Litigation involving Amazon and the Office of the Attorney General of New York is highlighting issues and questions about the scope of federal OSHA preemption regarding workplace regulation to protect workers from Covid-19.
In November 2020, in a lawsuit brought by a number of workers at a New York City warehouse, a federal district judge granted Amazon’s motion to dismiss claims brought under New York law, on the basis that the enforcement of those laws with regard to specific protections for workers against Covid-19 is preempted by federal OSHA. The federal court agreed that OSHA has not issued a standard specific to Covid-19, but noted that OSHA had issued guidance and enforced existing standards and the general duty clause, and had conducted inspections and issued citations based on those standards. The court also cited OSHA’s determination that “a standard ‘is not necessary at this time’ to combat this unprecedented pandemic because it has existing regulatory tools at its disposal ‘to ensure that employees are maintaining hazard-free work environments.” The federal district court’s decision dismissing the plaintiff’s claims in Palmer et.al. v. Amazon, (E.D.N.Y., November 1, 2020) is now on appeal to the Second Circuit, U.S. Court of Appeals.
Meanwhile, the New York Office of the Attorney General (OAG) continued with its investigation of workplace practices at the same Amazon warehouse. The OAG issued a preliminary assessment that Amazon had violated safety and health requirements, as well as retaliated against individual workers who were involved in the district court litigation. The OAG also threatened to bring suit against Amazon if a list of demands were not met.
On February 12, 2021, Amazon filed an unusual suit in the same U.S. District Court for the Eastern District of New York, seeking an injunction and declaratory relief against the OAG, to prevent the OAG from proceeding with an enforcement case against Amazon. In the complaint, Amazon argues that “the OSH Act preempts the OAG’s attempt to enforce OSHA standards or its own workplace safety preferences with respect to Amazon’s response to the COVID-19 pandemic. As the Palmer court noted, ‘New York … cannot enforce state occupational safety and health standards for issues covered by a federal standard.”
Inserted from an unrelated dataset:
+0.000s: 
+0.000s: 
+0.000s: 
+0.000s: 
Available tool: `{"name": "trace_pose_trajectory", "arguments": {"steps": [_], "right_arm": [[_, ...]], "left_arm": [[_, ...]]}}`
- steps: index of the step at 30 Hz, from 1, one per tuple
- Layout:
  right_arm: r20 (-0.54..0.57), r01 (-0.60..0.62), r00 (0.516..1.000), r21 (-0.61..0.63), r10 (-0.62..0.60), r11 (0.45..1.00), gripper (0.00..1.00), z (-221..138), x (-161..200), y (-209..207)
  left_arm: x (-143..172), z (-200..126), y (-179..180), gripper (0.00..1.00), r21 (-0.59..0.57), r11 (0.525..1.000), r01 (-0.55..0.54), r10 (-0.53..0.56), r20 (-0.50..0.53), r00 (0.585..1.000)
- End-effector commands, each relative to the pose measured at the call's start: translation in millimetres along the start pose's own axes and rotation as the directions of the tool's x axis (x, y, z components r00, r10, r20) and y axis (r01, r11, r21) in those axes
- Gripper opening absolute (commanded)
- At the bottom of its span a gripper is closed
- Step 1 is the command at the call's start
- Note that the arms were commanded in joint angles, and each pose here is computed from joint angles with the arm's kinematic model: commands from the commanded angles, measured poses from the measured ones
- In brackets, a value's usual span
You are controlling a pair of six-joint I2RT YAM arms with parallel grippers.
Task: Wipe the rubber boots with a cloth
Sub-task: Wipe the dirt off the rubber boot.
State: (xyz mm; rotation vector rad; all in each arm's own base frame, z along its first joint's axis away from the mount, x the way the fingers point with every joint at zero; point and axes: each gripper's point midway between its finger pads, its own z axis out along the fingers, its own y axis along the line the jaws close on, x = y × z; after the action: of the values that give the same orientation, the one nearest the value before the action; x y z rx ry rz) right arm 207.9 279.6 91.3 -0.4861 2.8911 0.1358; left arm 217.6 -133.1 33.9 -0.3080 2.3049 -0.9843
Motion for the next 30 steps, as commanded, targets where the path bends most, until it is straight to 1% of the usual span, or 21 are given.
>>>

Generally, under section 18 of the OSH Act, states that do not have approved state OSHA programs are preempted from regulating “any occupational safety or health issue with respect to which no [federal OSHA] standard is in effect.” On the other hand, states with approved state OSHA plans (which include Virginia, Michigan, California, Oregon, and other states that have promulgated their own COVID-19 standards) may promulgate their own standards so long as those standards are “at least as effective as” any federal OSHA standards “which relate to the same issues.” New York’s state plan covers only public sector places of employment in the state, it is a non-State Plan state for purposes of private sector places of employment.
The issue in both the Palmer appeal and the recently brought Amazon case for injunctive relief against New York is whether federal OSHA’s combination of guidance and enforcement and its determination (under the Trump Administration) that “its existing regulatory tools …ensure that employers are maintaining hazard-free work environments” preempt non-State plan states from enforcing their own regulation regarding the same conditions and issues.
Of course, this may become moot if the Biden Administration promulgates its own federal standard on COVID-19. Such a standard would likely preempt non-state plan states from regulating or enforcing their own requirements regarding workplace protections against COVID-19.